* _What is expected_: Give back exactly the lines that start at the one containing "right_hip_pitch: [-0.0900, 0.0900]" and run to the end of the material below, both ends included.

* _Data provided_:
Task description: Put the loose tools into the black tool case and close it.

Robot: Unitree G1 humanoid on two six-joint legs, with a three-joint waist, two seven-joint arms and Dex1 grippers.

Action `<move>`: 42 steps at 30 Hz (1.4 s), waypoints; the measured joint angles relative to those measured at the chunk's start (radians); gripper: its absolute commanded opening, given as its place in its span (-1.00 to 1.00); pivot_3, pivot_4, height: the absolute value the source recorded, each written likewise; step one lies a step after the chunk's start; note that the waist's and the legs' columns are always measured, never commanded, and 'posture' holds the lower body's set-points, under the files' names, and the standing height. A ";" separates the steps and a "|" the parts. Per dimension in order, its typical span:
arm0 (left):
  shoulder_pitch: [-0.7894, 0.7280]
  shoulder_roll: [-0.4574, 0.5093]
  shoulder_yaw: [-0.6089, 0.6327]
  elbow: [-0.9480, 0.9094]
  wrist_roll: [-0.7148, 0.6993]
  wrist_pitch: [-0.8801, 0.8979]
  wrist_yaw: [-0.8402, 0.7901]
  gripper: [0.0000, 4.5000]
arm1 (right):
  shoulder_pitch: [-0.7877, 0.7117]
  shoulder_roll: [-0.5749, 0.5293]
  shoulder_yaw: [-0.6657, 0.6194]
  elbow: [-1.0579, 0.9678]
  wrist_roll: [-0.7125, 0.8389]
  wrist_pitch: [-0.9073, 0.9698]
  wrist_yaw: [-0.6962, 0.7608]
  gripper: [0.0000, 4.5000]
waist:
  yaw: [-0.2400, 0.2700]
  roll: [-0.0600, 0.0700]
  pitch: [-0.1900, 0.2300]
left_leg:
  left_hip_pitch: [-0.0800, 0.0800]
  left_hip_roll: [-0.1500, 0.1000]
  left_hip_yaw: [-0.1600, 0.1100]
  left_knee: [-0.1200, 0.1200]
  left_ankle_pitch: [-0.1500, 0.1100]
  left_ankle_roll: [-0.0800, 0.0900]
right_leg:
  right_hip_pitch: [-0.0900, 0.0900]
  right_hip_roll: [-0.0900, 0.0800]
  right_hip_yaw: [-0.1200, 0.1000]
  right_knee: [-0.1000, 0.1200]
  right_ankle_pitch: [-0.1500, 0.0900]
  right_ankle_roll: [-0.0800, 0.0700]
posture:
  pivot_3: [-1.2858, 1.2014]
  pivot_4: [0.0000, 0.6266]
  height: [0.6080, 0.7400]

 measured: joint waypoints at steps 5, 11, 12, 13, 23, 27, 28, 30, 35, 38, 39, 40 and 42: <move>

* _Response box_:
  right_hip_pitch: [-0.0900, 0.0900]
  right_hip_roll: [-0.0900, 0.0800]
  right_hip_yaw: [-0.1200, 0.1000]
  right_knee: [-0.1000, 0.1200]
  right_ankle_pitch: [-0.1500, 0.0900]
  right_ankle_roll: [-0.0800, 0.0700]
posture:
  pivot_3: [-1.2858, 1.2014]
  pivot_4: [0.0000, 0.6266]
  height: [0.6080, 0.7400]

 measured: joint waypoints at steps 5, 11, 12, 13, 23, 27, 28, 30, 35, 38, 39, 40 and 42: <move>

The output has nothing more to it.